Nowego Pixel wyposażono w procesor Intel® Core™ i5 oraz 8 GB pamięci RAM. Użytkownicy będą mieli do dyspozycji 32 GB pamięci wbudowanej typu SSD. Gdyby jednak ta moc okazała się dla kogoś niewystarczająca, to mam dla niego dobre wieści - Google przygotowało także wersję "LS" ("Ludicrous Speed"), oferującą procesor o taktowaniu 2,7GHZ zamiast 2,2 oraz 16 GB pamięci RAM zamiast 8 GB i 64 GB dysk SSD. Układ graficzny Intel HD 5500 będzie umożliwiał podłączenie monitora o rozdzielczości sięgającej nawet 4K.

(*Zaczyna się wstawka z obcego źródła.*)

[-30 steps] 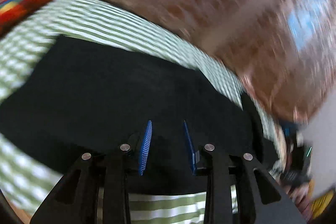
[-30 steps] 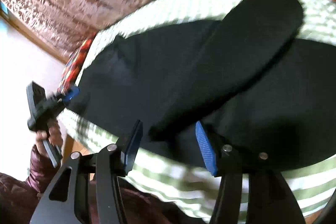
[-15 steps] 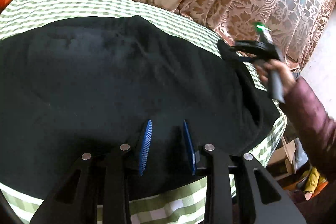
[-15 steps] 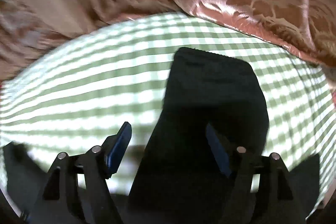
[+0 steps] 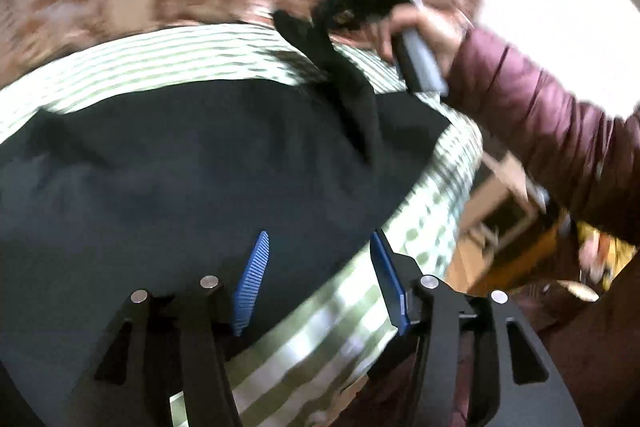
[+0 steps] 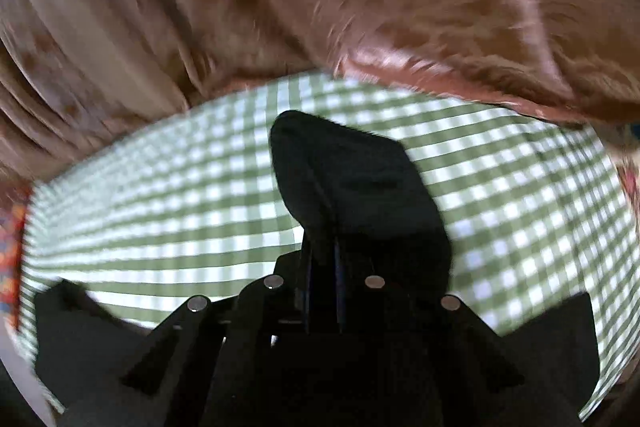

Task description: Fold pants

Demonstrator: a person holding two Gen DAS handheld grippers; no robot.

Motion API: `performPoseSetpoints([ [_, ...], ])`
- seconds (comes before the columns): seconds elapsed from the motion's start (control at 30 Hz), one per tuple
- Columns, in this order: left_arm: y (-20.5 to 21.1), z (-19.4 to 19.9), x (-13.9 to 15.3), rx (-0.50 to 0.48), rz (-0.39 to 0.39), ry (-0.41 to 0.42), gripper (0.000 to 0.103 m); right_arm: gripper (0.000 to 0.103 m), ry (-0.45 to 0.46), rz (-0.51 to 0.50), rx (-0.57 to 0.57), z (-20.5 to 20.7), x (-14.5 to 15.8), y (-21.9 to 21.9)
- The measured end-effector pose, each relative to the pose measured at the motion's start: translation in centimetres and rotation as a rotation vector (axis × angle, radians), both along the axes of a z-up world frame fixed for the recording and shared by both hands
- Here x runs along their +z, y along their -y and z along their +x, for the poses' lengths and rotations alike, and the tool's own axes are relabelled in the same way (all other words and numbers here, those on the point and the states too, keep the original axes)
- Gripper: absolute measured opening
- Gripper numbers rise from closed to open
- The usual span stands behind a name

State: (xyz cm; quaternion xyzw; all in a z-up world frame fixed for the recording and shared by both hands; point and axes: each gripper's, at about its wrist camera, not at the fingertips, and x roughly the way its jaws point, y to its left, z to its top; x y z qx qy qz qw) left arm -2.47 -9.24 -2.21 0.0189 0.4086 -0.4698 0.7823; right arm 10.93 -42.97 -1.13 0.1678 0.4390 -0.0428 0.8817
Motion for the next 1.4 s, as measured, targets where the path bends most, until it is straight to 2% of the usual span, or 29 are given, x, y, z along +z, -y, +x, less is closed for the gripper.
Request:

Przed kilkoma dniami wiele uwagi poświęciliśmy nowemu złączu USB-C w najnowszym MacBooku i bardzo zadowolający jest fakt, że kolejni producenci dołączają do grona wspierających nowy standard. W nowym Chromebooku Pixel również znalazł się port USB typu C, a dokładniej nawet dwa, po jednym na każdej z krawędzi komputera. Jak już zapewne wiecie, USB-C pozwala na ładowanie komputera, wymianę danych z innymi urządzeniami oraz podłączenie zewnętrznych monitorów (zastępuje HDMI, DisplayPort, VGA).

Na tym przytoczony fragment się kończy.